[Source data]

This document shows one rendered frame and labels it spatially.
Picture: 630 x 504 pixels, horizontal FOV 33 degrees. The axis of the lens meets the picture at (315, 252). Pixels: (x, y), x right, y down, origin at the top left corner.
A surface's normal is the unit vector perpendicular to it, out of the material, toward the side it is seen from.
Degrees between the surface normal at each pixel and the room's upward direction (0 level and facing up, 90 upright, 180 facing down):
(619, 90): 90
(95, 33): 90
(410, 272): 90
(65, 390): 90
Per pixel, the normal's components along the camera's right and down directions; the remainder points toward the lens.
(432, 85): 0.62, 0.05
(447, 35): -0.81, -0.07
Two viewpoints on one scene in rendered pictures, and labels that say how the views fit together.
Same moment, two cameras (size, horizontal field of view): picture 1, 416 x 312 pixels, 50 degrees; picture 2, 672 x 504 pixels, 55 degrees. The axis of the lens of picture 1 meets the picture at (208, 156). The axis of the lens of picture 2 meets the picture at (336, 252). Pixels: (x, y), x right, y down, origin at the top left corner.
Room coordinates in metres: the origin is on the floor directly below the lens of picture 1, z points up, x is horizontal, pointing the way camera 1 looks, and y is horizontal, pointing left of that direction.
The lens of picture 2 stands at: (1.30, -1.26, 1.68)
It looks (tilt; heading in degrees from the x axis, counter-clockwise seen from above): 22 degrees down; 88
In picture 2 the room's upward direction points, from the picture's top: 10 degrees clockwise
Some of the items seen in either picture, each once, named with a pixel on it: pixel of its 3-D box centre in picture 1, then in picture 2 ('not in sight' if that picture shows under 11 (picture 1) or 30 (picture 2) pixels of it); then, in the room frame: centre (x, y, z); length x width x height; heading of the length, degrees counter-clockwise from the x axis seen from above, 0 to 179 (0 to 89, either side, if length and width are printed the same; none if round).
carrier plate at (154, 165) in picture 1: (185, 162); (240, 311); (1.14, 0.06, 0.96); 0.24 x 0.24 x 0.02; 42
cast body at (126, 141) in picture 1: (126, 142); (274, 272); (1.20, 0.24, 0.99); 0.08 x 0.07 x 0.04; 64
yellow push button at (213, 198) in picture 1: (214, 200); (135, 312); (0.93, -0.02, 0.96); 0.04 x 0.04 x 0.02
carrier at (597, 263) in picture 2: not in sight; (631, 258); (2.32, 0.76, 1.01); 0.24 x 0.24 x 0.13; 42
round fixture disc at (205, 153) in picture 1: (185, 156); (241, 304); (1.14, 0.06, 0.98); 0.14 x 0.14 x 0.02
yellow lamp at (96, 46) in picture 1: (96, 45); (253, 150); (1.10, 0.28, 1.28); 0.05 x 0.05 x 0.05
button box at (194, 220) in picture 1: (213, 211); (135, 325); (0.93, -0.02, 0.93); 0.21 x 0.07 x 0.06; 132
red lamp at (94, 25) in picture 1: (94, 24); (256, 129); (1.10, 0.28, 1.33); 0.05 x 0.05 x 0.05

- [Exercise objective]:
Every entry above should be returned exactly as written.

- [Your response]:
This document shows one rendered frame and labels it spatially.
Picture: 630 x 504 pixels, horizontal FOV 33 degrees. The axis of the lens meets the picture at (315, 252). Pixels: (x, y), x right, y down, origin at the top left corner.
A surface's normal is the unit vector perpendicular to it, out of the material, toward the side it is seen from.
Degrees between the surface normal at each pixel and the room's upward direction (0 level and facing up, 90 upright, 180 facing down):
(619, 90): 90
(95, 33): 90
(410, 272): 90
(65, 390): 90
Per pixel, the normal's components along the camera's right and down directions; the remainder points toward the lens.
(432, 85): 0.62, 0.05
(447, 35): -0.81, -0.07
Two viewpoints on one scene in rendered pictures, and labels that say how the views fit together.
Same moment, two cameras (size, horizontal field of view): picture 1, 416 x 312 pixels, 50 degrees; picture 2, 672 x 504 pixels, 55 degrees. The axis of the lens of picture 1 meets the picture at (208, 156). The axis of the lens of picture 2 meets the picture at (336, 252). Pixels: (x, y), x right, y down, origin at the top left corner.
Room coordinates in metres: the origin is on the floor directly below the lens of picture 1, z points up, x is horizontal, pointing the way camera 1 looks, and y is horizontal, pointing left of that direction.
The lens of picture 2 stands at: (1.30, -1.26, 1.68)
It looks (tilt; heading in degrees from the x axis, counter-clockwise seen from above): 22 degrees down; 88
In picture 2 the room's upward direction points, from the picture's top: 10 degrees clockwise
Some of the items seen in either picture, each once, named with a pixel on it: pixel of its 3-D box centre in picture 1, then in picture 2 ('not in sight' if that picture shows under 11 (picture 1) or 30 (picture 2) pixels of it); then, in the room frame: centre (x, y, z); length x width x height; heading of the length, degrees counter-clockwise from the x axis seen from above, 0 to 179 (0 to 89, either side, if length and width are printed the same; none if round).
carrier plate at (154, 165) in picture 1: (185, 162); (240, 311); (1.14, 0.06, 0.96); 0.24 x 0.24 x 0.02; 42
cast body at (126, 141) in picture 1: (126, 142); (274, 272); (1.20, 0.24, 0.99); 0.08 x 0.07 x 0.04; 64
yellow push button at (213, 198) in picture 1: (214, 200); (135, 312); (0.93, -0.02, 0.96); 0.04 x 0.04 x 0.02
carrier at (597, 263) in picture 2: not in sight; (631, 258); (2.32, 0.76, 1.01); 0.24 x 0.24 x 0.13; 42
round fixture disc at (205, 153) in picture 1: (185, 156); (241, 304); (1.14, 0.06, 0.98); 0.14 x 0.14 x 0.02
yellow lamp at (96, 46) in picture 1: (96, 45); (253, 150); (1.10, 0.28, 1.28); 0.05 x 0.05 x 0.05
button box at (194, 220) in picture 1: (213, 211); (135, 325); (0.93, -0.02, 0.93); 0.21 x 0.07 x 0.06; 132
red lamp at (94, 25) in picture 1: (94, 24); (256, 129); (1.10, 0.28, 1.33); 0.05 x 0.05 x 0.05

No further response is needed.